When President Johnson created the War on Poverty in 1964, an array of new federal assistance programs was born. These include Medicare and Medicaid, food stamps for low-income families, and work-study programs for low-income college students. The effort seemed to help. At that time, the individual poverty rate in the United States was more than 19 percent. When Johnson left office in January 1969, the rate had decreased to around 12.5 percent.
Most of the government’s anti-poverty programs come in the form of so-called transfer payments. These payments take money from one group of people through taxes and spend the money on others in the hopes of “lifting” them out of poverty. But it doesn’t always work that way.
Despite the annual expenditure of hundreds of billions of dollars since the Johnson administration — more than $647.5 billion in 2010 alone, according to government data — there has been no additional progress. While government transfer payments have grown much faster than the overall economy, the results have been inconsistent in the short run. Over the long run the poverty rate has actually gotten worse.
During the Nixon presidency (1969-74), for example, the food stamp program was liberalized, Social Security benefits were indexed for inflation, and the Supplemental Security Income program was created to provide assistance to blind and disabled individuals. This increased transfer payments from 6 percent of gross domestic product under President Johnson to 8.5 percent. But the additional expenditures only lowered the poverty rate marginally, from 12.1 percent early in the Nixon presidency to 11.1 percent in 1973. In the past nearly 40 years, it has never moved below that number.
To the contrary, while expenditures have continued to increase, so has the poverty rate, hitting 15.2 percent in 1983, 15.1 percent in 1993 and 15.1 percent in 2010.

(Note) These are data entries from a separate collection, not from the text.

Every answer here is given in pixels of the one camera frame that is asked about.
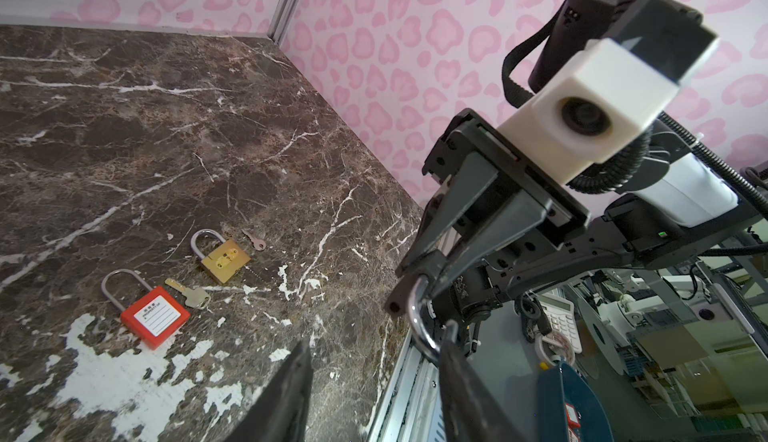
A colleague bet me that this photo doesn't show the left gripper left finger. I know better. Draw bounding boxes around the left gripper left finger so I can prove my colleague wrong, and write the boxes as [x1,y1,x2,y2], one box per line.
[225,340,314,442]

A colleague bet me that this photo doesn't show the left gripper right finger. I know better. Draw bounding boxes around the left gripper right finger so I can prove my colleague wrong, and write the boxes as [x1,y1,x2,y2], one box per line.
[439,320,525,442]

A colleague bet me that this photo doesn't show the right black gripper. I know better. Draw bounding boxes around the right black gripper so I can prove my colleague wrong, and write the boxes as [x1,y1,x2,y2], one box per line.
[384,109,589,324]

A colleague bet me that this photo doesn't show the red padlock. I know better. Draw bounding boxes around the red padlock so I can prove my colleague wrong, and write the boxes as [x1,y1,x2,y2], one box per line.
[100,269,190,350]

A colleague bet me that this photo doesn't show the brass padlock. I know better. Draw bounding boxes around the brass padlock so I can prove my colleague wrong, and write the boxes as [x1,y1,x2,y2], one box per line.
[190,229,251,284]

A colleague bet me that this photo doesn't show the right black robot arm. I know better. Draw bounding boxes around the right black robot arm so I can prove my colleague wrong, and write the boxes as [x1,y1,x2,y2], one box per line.
[385,0,767,329]

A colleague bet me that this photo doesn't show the small brass key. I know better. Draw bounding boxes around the small brass key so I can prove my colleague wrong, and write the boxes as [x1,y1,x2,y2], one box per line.
[241,229,267,252]

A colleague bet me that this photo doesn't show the white desk calculator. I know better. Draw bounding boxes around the white desk calculator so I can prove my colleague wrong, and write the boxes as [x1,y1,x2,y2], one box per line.
[538,293,582,354]

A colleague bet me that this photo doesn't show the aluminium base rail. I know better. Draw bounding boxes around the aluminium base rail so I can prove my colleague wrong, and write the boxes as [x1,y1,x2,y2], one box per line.
[367,332,446,442]

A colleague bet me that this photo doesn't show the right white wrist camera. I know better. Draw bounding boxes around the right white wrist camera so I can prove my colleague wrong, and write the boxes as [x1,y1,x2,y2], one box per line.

The point is that government spending beyond the levels of 1973 does not seem to have had any lasting effect in lowering the level of poverty.
The Reagan administration (1981-89) cut back the food stamp program and redesigned job training programs. These moves decreased transfer payments from 9.8 percent of GDP to 9.5 percent. The poverty rate went down, from the high of 15.2 percent in 1983 to 12.8 percent in 1989 when he left office, but the decrease was as likely the result of the booming economy as it was of government policy.
During the Clinton administration (1993-2001), transfer payments fell from 11.6 percent of GDP to 10.5 percent following the signing of the Personal Responsibility and Work Opportunity Act of 1996. A cornerstone of the Republicans’ Contract with America, the bill ended welfare as an entitlement program. It added a “workfare” component that encouraged employment among the poor, limited federal welfare payments to two consecutive years, and put a five-year lifetime limit on welfare. To the great dismay of the new law’s critics, the poverty rate also fell, from 15.1 percent to 11.3 percent.
The lesson is that transfer payments help reduce poverty, but only to a point. Beyond that point, while government programs clearly provide relief to some of those who are in need, they do not reduce poverty.
Julie Ni Zhu is a research analyst at the American Institute for Economic Research, Great Barrington, Mass.